A saída inteligente para esse impasse, muitas vezes, não está no campo — está na precisão do modelo. Boa parte das "reprovações" decorre de simplificações de modelos bidimensionais (2D), que analisam pórticos isolados e ignoram o comportamento tridimensional real da estrutura. Quando a Obra de Arte Especial é avaliada como um organismo tridimensional completo, por Análise de Elementos Finitos (FEA), aparecem reservas que o cálculo tradicional não enxerga: a rigidez torcional do conjunto, a distribuição transversal de esforços pela laje e pelas transversinas — que espalham a carga de uma roda por várias longarinas — e a redistribuição de tensões entre os elementos.
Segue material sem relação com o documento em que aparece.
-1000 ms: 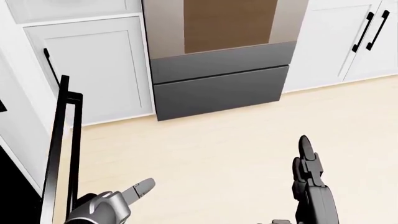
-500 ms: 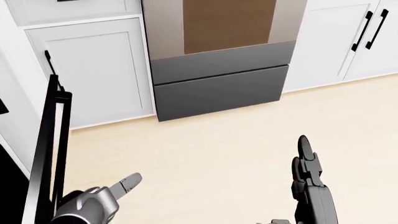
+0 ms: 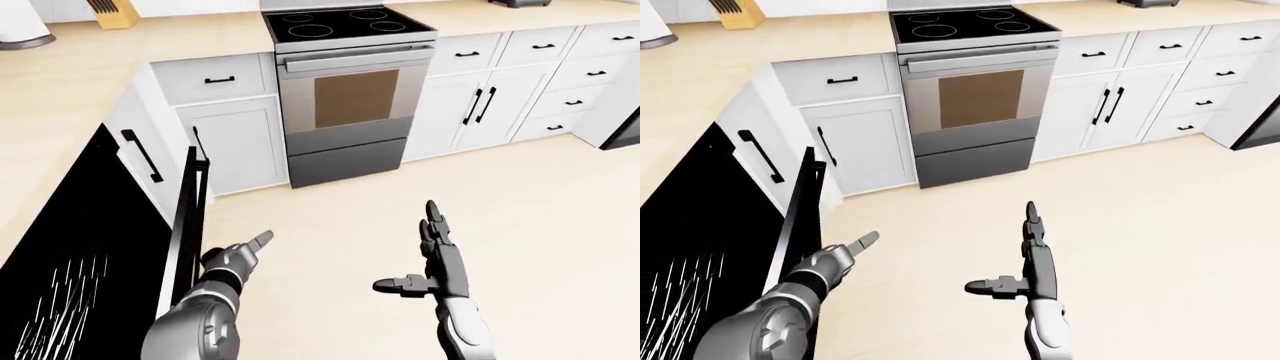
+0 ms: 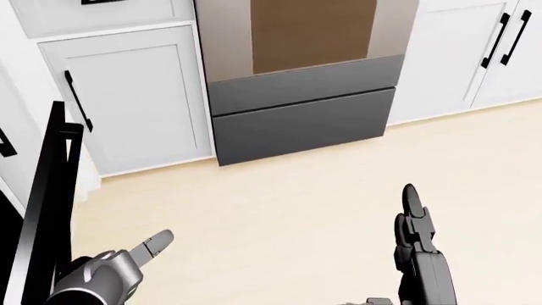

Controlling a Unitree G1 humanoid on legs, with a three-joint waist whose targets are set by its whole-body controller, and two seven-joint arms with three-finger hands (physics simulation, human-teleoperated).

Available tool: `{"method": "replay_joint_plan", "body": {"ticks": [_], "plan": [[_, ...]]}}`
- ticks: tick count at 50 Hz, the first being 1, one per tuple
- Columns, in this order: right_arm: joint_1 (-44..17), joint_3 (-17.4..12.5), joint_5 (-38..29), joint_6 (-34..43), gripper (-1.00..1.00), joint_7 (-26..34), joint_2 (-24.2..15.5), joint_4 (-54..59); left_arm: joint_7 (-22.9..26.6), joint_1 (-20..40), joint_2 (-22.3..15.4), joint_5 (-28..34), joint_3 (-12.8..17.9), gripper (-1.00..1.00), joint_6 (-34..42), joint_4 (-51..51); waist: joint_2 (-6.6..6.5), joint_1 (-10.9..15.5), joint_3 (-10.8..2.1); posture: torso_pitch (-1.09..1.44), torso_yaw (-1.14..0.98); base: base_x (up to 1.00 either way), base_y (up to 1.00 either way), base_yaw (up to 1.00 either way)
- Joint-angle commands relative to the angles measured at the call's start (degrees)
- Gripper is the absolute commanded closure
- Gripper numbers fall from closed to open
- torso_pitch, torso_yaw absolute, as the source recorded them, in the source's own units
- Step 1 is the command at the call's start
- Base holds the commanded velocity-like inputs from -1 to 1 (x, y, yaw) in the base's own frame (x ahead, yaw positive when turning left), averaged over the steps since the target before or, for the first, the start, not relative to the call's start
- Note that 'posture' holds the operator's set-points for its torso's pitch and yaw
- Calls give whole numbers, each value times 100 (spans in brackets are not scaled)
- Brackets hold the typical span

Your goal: Close the dishwasher door

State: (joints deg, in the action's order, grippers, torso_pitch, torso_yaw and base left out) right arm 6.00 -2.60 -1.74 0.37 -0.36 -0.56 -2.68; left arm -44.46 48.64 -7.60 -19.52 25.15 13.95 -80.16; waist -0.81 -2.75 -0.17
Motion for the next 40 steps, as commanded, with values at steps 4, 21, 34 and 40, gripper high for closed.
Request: {"method": "replay_joint_plan", "body": {"ticks": [4, 21, 34, 40], "plan": [[-91, 3, 0, -175, -100, -11, -10, -244, -230, 94, -270, 106, 5, -100, -158, 142, -8, 63, -88, 0, 0, 0, 0, 0], [-133, 23, -12, -165, -100, -21, -10, -215, -182, 52, -464, -23, 100, -100, -73, 139, -8, 64, -107, 0, 0, 0, 0, 0], [-124, 27, 1, -196, -100, -28, -7, -218, -195, 62, -608, -117, 143, -100, -54, 139, -6, 70, -157, 0, 0, 0, 0, 0], [-118, 30, 4, -194, -100, -27, -6, -228, -187, 34, -653, -153, 168, -100, -52, 137, -12, 79, -174, 0, 0, 0, 0, 0]]}}
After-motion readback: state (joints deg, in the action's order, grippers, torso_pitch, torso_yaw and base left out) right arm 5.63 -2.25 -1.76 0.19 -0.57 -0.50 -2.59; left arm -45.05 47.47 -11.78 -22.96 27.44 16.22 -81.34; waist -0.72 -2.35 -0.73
É preciso honestidade aqui: a análise profunda não existe para aprovar a ponte. Ela existe para revelar a capacidade real. Às vezes, essa capacidade resgata um ativo que o cálculo simplificado havia condenado sem necessidade. Outras vezes, confirma que o reforço é inevitável — e, nesse caso, dimensiona exatamente o que precisa ser feito, poupando o gestor tanto da interdição precipitada quanto do reforço superdimensionado. O veredito é ternário: sustenta, sustenta com reforço, ou não sustenta.

4. O papel da Galahad: inteligência analítica de escritório

A complexidade exigida para atualizar a capacidade de carga de uma OAE sob as diretrizes da NBR 7188 demanda hiperespecialização. Por isso o modelo de atuação da Galahad foca exclusivamente na inteligência consultiva de escritório.

Nossa equipe não realiza inspeções de campo, ensaios de esclerometria, topografia ou escaneamento a laser (LiDAR). Atuamos como o núcleo de inteligência computacional dos consórcios e construtoras que executam os contratos. A equipe de campo fornece os dados brutos — laudos de vistoria, relatórios de patologias e as plantas as-built originais. Nós inserimos esses dados em simulações tridimensionais de alta fidelidade, aplicando as cargas móveis modernas e os trens-tipo vigentes, e entregamos o laudo de capacidade definitivo, embasado e validado por ART.

É esse laudo que dá ao gestor a base para negociar adequações, aprovar projetos de recuperação e cumprir as exigências de secretarias e agências reguladoras com segurança jurídica. Porque a pergunta certa nunca foi "quantas toneladas passam?". É "para que classe a ponte foi calculada, como a carga se distribui sobre ela, e o que a estrutura real ainda é capaz de suportar?".